There’s just no stopping him

8 min read

While Max remains in a league of his own, Mark Hughes turns his attention to more interesting matters – the battle for second

Off he goes again – Max Verstappen powers away at Suzuka after a re-start
FORMULA 1 VIA GETTY IMAGES

As the Max Verstappen/Red Bull steamroller of the world championship continues, the intrigue is all about what is going on behind. Behind Verstappen on track and behind the scenes at Red Bull.

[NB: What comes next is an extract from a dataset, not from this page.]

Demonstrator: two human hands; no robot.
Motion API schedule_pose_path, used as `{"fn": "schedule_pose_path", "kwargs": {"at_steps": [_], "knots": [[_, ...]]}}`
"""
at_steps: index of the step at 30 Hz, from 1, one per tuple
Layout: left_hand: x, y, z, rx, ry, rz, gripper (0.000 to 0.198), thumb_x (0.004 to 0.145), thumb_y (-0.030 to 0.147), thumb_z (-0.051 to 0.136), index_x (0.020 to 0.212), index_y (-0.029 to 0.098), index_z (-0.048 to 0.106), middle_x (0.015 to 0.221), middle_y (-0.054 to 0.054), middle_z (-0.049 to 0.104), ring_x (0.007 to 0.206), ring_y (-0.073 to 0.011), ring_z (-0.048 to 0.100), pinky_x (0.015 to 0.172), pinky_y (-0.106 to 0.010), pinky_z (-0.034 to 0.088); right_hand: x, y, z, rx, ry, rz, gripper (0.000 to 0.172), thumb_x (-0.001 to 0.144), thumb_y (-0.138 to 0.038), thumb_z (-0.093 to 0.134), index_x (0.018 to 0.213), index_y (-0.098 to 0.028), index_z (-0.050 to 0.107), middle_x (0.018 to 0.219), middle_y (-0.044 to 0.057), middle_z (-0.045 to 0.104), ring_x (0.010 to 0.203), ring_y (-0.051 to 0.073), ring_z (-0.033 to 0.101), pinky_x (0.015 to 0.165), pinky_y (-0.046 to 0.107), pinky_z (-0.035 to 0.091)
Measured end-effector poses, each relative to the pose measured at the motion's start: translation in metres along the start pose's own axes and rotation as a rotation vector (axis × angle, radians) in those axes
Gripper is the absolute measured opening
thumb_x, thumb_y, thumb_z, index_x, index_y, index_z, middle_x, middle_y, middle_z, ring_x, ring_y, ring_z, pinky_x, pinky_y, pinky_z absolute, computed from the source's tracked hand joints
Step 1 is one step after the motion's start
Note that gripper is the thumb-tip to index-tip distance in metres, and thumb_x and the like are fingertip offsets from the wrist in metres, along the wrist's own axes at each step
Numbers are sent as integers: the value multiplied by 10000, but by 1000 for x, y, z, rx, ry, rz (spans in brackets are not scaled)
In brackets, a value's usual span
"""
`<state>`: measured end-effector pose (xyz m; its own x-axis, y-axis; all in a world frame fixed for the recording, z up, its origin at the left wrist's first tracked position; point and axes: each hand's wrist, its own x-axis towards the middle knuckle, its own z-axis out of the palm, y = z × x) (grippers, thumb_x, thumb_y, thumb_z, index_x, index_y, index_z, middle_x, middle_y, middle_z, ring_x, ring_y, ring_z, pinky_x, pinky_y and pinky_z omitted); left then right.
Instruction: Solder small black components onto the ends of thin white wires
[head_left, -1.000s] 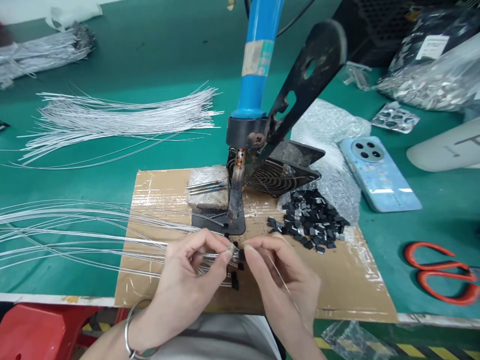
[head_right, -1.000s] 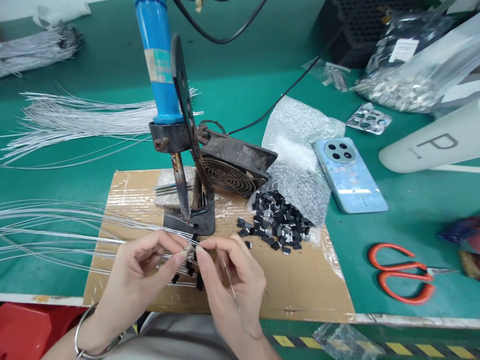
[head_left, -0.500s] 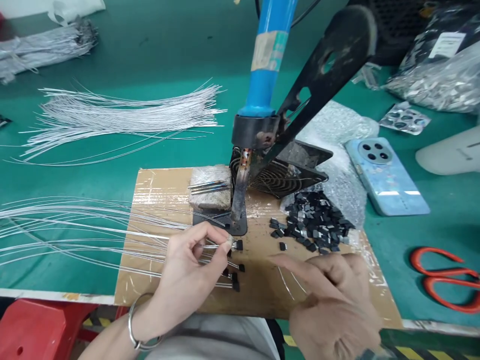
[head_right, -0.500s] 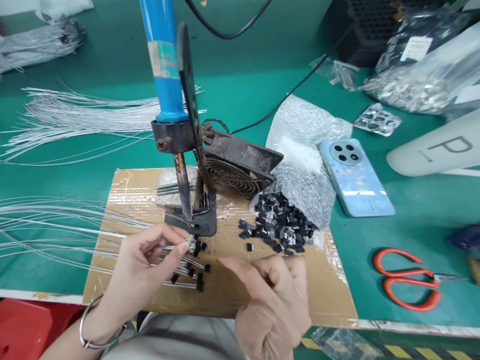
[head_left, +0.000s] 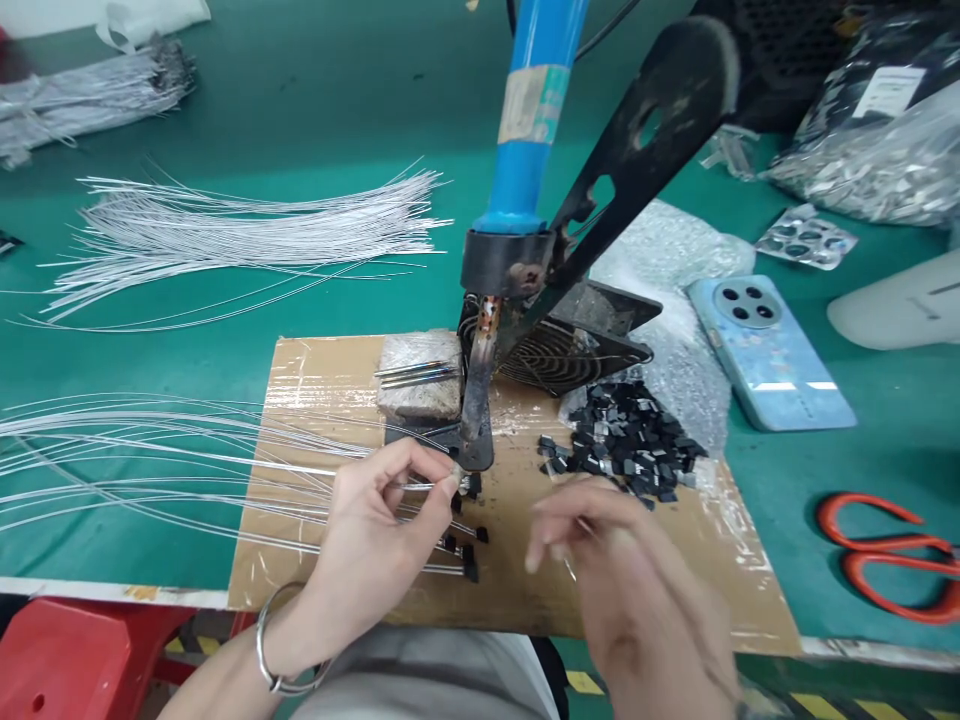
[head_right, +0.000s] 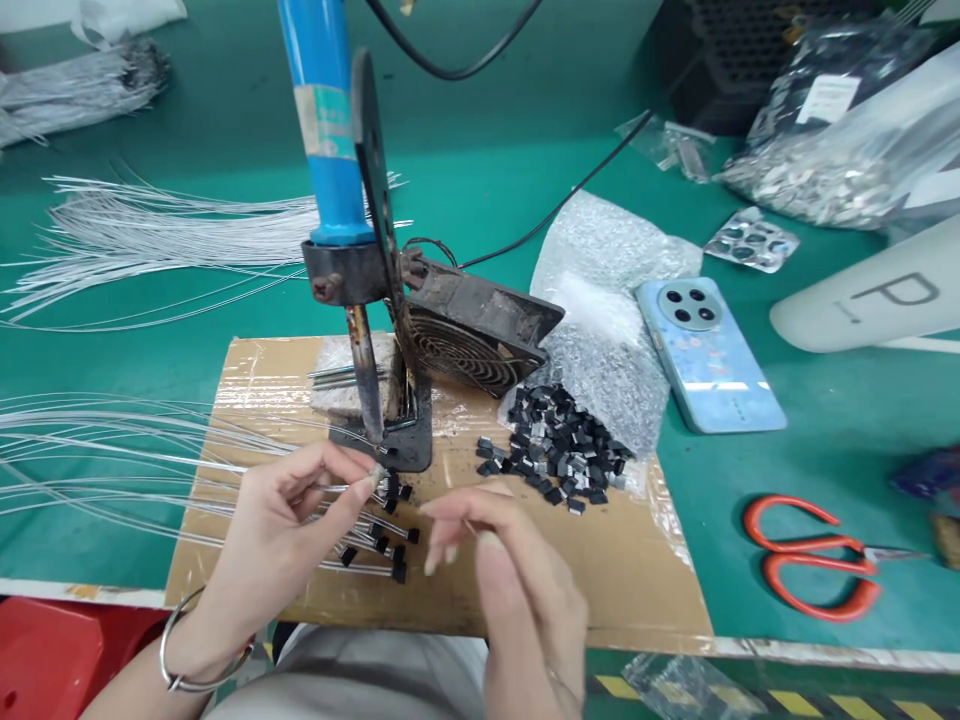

The prospect of Verstappen leaving the team has receded somewhat. Following his comments earlier in the year that he’d be leaving if Helmut Marko was no longer there, and with the subsequent confirmation that Marko is staying, so Verstappen has said he “is going nowhere”. But as speculation remains about the partnership’s future, so it continues its assault on the Formula 1 record books. As F1 moved from Australia to Asia for the Japanese and Chinese races, that domination looked unassailable.

Just like last year when Verstappen arrived in Suzuka on the back of a rare defeat (at the hand of Carlos Sainz again), he hit back very hard. Just like last year, he was 20sec clear of the best non-Red Bull (Sainz) at the flag. This time he had his team-mate Sergio Pérez cushioning him from the others.

It wasn’t a very complex race. The performance hierarchy was very clear and the cars ultimately settled down into that order. But Lando Norris had overqualified the McLaren, starting from third on the grid ahead of Sainz’s Ferrari, a position it maintained down to the first corner, as Verstappen eased himself clear of Pérez at the front. In fact this all happened twice, for the first race was red-flagged almost immediately following a heavy crash between Daniel Ricciardo’s RB and Alex Albon’s Williams, which took them both out.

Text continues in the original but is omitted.